__TASK DIRECTIONS__: Find and copy each line of the data that includes "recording".

__DATA EXCERPT__:
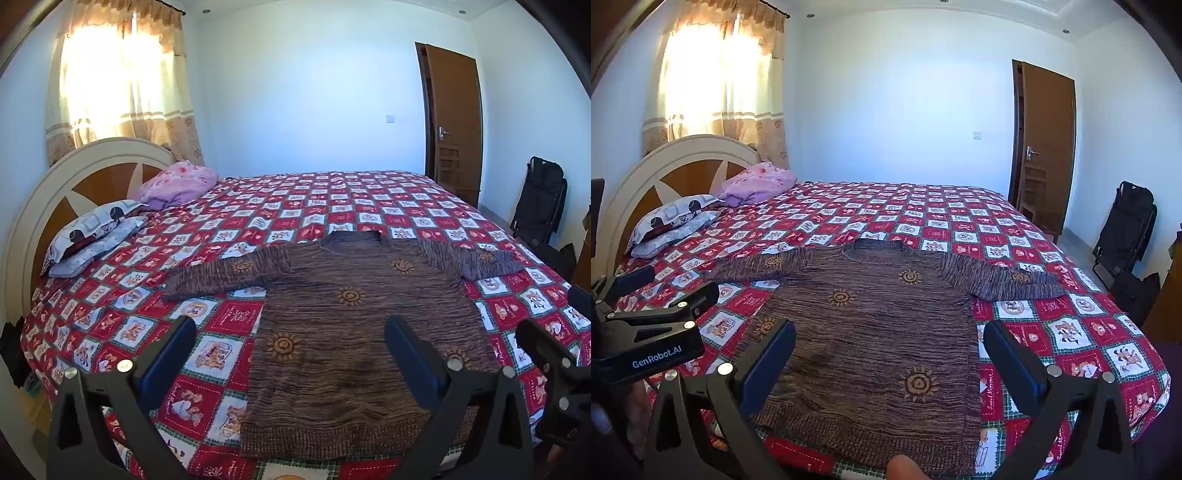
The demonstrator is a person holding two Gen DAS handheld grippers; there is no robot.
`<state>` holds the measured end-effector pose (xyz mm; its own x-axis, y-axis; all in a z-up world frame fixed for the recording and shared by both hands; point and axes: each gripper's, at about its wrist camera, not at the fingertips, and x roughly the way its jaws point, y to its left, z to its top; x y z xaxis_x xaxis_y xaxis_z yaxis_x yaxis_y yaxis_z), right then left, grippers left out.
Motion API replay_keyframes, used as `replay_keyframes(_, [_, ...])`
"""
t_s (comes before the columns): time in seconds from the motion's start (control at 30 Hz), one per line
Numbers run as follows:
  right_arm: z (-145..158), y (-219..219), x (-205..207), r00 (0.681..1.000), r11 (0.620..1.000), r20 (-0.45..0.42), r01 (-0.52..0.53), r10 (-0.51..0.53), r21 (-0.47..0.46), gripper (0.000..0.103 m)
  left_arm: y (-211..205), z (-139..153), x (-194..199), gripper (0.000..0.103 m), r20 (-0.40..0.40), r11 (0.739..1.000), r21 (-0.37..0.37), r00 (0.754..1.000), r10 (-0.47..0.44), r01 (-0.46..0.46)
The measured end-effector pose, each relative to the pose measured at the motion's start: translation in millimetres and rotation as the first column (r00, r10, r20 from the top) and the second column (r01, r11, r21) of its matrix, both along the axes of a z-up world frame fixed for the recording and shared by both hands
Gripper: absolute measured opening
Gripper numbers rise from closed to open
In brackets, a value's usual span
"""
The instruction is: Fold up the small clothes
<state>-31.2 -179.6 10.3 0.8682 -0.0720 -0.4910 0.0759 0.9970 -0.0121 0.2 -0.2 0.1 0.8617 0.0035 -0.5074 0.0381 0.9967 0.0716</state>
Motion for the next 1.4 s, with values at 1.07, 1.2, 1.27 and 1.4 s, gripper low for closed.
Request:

__TASK ANSWER__:
`<state>` holds the measured end-effector pose (xyz mm; its own x-axis, y-axis; all in a z-up world frame fixed for the recording and shared by both hands; point and axes: each gripper's, at about its wrist camera, not at the fingertips, and x roughly the way its jaws point, y to its left, z to its top; x y z xaxis_x xaxis_y xaxis_z yaxis_x yaxis_y yaxis_z), right then left, grippers left out.
The measured end-effector pose, each relative to the pose measured at the motion's start: translation in millimetres and rotation as the first column (r00, r10, r20 from the top) and the second column (r01, r11, r21) of its matrix, both along the axes of a z-up world frame fixed for the recording and shared by both hands

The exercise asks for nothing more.